Our data contain information on 82 teenagers. Each teenager was given the same survey 3 times: once at age 14, once at age 15, and once at age 16. The goal was to monitor \(Y=\) alcohol use in these teenagers and to explore what factors might be related to higher alcohol use in teens.
The data contain information on the following variables:
- id: numerical identifier for the teenager taking the survey.
- age: the age of the teenager when they took the survey: 14, 15, or 16
- coa: 1 if the teen is a child of an alcoholic parent; 0 otherwise.
- male: 1 if the teen identifies as male; 0 otherwise.
- peer: a measure of peer alcohol use, taken when each teen was 14. This is the square root of the sum of two 6-point items about the proportion of their friends who drink occasionally or regularly.
We also have information on the response variable, \(Y\) which is recorded in the
alcuse
column in the data set. This variable is a numeric
measure of alcohol use. Four items were used to obtain this measure:
- how often did the teen drink beer or wine ?
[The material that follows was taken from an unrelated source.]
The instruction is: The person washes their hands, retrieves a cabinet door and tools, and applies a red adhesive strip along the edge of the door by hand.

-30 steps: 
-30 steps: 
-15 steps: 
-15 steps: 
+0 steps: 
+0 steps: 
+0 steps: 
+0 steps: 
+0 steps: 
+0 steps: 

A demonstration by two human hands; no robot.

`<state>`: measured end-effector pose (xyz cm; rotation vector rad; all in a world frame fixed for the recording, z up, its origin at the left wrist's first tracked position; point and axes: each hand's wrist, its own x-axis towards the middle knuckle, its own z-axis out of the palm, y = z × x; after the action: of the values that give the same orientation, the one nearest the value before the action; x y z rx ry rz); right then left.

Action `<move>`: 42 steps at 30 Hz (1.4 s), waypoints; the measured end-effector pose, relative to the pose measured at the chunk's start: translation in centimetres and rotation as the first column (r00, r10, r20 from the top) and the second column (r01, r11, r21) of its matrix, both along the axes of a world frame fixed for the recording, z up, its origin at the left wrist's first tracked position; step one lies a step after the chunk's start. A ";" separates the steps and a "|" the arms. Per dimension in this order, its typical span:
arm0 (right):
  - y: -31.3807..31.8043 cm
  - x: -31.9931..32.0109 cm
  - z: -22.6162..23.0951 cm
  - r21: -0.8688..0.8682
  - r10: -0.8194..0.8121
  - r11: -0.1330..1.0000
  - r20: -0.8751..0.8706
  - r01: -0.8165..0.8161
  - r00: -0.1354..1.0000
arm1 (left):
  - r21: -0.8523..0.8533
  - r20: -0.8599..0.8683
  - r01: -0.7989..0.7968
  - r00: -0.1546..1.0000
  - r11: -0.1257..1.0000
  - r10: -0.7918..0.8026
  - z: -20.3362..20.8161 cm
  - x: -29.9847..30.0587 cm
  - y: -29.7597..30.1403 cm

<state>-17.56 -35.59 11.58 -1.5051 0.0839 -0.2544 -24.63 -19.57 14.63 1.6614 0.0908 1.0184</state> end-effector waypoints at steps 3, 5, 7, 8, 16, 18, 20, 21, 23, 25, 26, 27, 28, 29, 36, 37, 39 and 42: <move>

- how often did the teen drink hard liquor?
- how often did the teen drink 5 or more drinks in a row?
- how often did the teen get drunk?
Responses to each of the 4 questions above were scored on an 8-point scale, where 0=“not at all” and 8=“every day”. Our response variable \(Y\) is the square root of the sum of these four items.
Researcher 1
Researcher 1 comes to you and asks you to use linear regression to answer the following research question:
- What is the relationship between the alcohol use of their peers (X =
peer
) and the alcohol use of the teen (Y =alcuse
)?
They ask you to build a linear regression model using only these two variables, \(X\) and \(Y\).
Question 1
Build the model requested by Researcher 1 and write out the LSLR line using appropriate notation.
Question 2
Interpret the slope of the LSLR line in the context of the data to respond to the research question posed by Researcher 1.
Researcher 2
Researcher 2 is interested in the same research question as
Researcher 1, but they believe that it is important to control for (1)
whether the teen identifies as male, (2) whether or not a parent of
teenager is an alcoholic, and (3) the age of the teenager when looking
at the relationship between peer drinking and \(Y\) = the drinking habits of a teen
(alcuse
).
Researcher 2 knows that male
and coa
are
binary variables, but they are uncertain about how to treat age in the
model. Age is a discrete numeric variable, but should they include it in
the model as a numeric variable or a categorical variable?
Question 3
Treating age as a numeric variable, build a regression model to explore the claims of Researcher 2. Write down the fitted model using appropriate notation.
Question 4
Treating age as a categorical variable, build a regression model to explore the claims of Researcher 2. Write down the fitted model using appropriate notation.
Hint: To convert a variable in a model to categorical, use
as.factor(nameOfVariable)
, where nameOfVarible
is replaced with the variable you want to convert.
Question 5
Which of the two models (your model in Question 3 or Question 4) is a better fit to the data? Justify your choice. The model that you choose will be model we will proceed with for Researcher 2’s research question.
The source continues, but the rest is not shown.